722.2315/1570a: Telegram

The Acting Secretary of State to the Ambassador in Peru (Norweb)28

167. The Governments of Argentina, Brazil, and the United States have agreed to instruct their diplomatic representatives in Lima and in Quito to request joint interviews with the Minister for Foreign Affairs of the countries to which they are accredited. Please consult at once with your Argentine and Brazilian colleagues and, in agreement with them, request a joint interview with the Minister for Foreign Affairs. At this interview you will state the views that follow hereafter as quoted from a memorandum agreed to by the three Governments:

“At these interviews the representatives of Argentina, Brazil and the United States would first refer to the good offices tendered by the three Governments to the Governments of Ecuador and of Peru in order that they might assist in preventing the outbreak of exactly the kind of hostile incident which has now unfortunately broken out in connection with the boundary dispute.29

They would next state that both Governments accepted these good offices.

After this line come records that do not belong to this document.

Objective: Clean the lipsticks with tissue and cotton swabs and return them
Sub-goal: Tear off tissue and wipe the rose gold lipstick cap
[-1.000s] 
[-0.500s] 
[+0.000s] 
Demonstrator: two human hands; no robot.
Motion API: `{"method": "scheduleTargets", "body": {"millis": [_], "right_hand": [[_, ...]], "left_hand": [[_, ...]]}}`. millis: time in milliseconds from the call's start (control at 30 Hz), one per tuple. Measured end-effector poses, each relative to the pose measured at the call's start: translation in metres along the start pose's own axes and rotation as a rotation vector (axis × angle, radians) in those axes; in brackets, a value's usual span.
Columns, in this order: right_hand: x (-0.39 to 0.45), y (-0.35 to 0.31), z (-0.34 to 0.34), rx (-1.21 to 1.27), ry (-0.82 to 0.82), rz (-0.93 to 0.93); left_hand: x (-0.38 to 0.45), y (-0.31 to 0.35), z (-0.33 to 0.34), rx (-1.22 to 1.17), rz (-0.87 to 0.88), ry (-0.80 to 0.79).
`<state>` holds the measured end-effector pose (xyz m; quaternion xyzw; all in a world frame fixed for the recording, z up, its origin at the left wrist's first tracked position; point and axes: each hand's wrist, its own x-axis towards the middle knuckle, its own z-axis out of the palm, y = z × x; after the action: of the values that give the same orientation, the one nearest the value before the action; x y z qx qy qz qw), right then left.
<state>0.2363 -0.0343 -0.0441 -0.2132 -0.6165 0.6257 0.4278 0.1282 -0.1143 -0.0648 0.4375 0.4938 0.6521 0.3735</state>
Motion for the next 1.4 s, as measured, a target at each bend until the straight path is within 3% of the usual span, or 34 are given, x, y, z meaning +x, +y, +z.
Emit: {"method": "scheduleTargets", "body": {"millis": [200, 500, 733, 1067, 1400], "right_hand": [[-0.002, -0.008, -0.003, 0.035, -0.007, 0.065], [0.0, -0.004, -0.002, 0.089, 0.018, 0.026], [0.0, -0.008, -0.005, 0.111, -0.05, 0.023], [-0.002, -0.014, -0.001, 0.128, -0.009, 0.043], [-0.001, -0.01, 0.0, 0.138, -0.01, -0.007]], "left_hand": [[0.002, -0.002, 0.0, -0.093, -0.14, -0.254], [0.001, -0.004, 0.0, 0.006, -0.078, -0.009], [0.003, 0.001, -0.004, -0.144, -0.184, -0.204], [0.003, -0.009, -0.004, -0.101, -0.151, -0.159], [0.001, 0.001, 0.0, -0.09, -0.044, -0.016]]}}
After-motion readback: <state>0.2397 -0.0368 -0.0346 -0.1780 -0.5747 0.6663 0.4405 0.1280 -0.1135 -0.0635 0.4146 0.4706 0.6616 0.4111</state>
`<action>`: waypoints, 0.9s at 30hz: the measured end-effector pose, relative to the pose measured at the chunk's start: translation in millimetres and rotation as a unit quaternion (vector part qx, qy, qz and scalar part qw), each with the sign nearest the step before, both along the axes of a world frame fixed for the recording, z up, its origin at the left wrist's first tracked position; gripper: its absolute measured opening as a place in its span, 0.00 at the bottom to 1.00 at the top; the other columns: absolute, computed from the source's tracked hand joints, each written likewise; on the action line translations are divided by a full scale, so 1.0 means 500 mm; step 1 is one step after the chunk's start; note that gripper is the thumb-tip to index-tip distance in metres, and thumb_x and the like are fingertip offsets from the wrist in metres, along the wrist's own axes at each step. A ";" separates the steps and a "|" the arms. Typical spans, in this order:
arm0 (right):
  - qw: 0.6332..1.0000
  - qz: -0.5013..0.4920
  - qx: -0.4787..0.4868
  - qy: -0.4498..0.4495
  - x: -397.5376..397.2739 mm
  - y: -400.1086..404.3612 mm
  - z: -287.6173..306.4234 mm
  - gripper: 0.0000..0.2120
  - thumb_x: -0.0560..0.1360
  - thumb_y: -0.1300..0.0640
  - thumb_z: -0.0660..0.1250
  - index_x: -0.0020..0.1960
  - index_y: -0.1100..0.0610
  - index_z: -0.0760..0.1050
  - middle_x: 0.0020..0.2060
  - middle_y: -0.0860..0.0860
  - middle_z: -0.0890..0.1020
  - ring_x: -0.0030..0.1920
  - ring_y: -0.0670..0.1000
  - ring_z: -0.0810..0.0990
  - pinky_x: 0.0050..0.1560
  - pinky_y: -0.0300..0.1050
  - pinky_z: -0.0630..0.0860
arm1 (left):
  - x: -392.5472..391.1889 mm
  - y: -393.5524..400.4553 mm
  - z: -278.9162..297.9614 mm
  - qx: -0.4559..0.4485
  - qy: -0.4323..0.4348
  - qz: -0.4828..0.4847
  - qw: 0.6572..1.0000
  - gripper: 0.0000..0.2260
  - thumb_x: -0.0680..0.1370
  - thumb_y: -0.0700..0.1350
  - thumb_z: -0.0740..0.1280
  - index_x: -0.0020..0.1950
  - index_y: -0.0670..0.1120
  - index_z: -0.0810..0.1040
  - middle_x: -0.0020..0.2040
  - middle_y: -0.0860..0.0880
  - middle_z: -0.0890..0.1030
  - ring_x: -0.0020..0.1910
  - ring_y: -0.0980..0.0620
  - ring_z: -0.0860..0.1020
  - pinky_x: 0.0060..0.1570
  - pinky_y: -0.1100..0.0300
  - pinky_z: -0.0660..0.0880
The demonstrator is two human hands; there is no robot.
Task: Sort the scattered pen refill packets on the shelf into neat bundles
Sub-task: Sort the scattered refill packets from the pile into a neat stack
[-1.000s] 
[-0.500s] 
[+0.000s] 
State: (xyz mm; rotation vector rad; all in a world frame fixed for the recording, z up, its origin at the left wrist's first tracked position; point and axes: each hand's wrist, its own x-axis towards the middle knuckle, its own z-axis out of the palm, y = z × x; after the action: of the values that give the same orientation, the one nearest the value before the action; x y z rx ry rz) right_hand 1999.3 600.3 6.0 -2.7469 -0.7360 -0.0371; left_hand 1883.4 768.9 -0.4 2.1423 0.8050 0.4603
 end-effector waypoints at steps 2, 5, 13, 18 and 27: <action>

They should next remind the Minister for Foreign Affairs that the three Governments had expressed the earnest hope that the Governments of Ecuador and of Peru would take every necessary step to prevent the outbreak of hostile incidents and an aggravation of the dispute.

They should then say that official communications have been received from both the Government of Ecuador and the Government of Peru claiming that the outbreak of the present hostilities was due to the other party to the dispute. On the basis of the information now available to the three powers tendering their good offices, it will be impossible to form any final opinion as to the merits of these claims.

It would seem that the only sure way of preventing an aggravation of the present hostilities and a recurrence of these incidents would be [Page 232] for the withdrawal by each Government of its military forces a distance of 15 kilometers from the line of the so-called status quo tacitly recognized previously by both Governments. Over this area the airplanes of neither party to the dispute would pass.

If these suggestions are acceptable to the two Governments, it is urged that the Governments of Ecuador and Peru immediately sign a declaration of friendship and agree to maintain their military forces behind the lines to which they have withdrawn in accordance with the stipulation in the previous paragraph. Moreover, for the purpose of assuring the effective and prompt withdrawal of the military forces of each country from the line of the so-called status quo, military attachés of the American countries in the two capitals or other military experts will be instructed to collaborate with the authorities designated by the Governments of Ecuador and of Peru. All further assistance will be offered in every other practicable way in order to expedite a prompt cessation of the existing hostilities.[”]

Welles
  1. A similar telegram was sent on the same date to the Minister in Ecuador as telegram No. 110.
  2. On July 5, 1941, reports were received of incidents of armed conflict between Ecuador and Peru in border regions.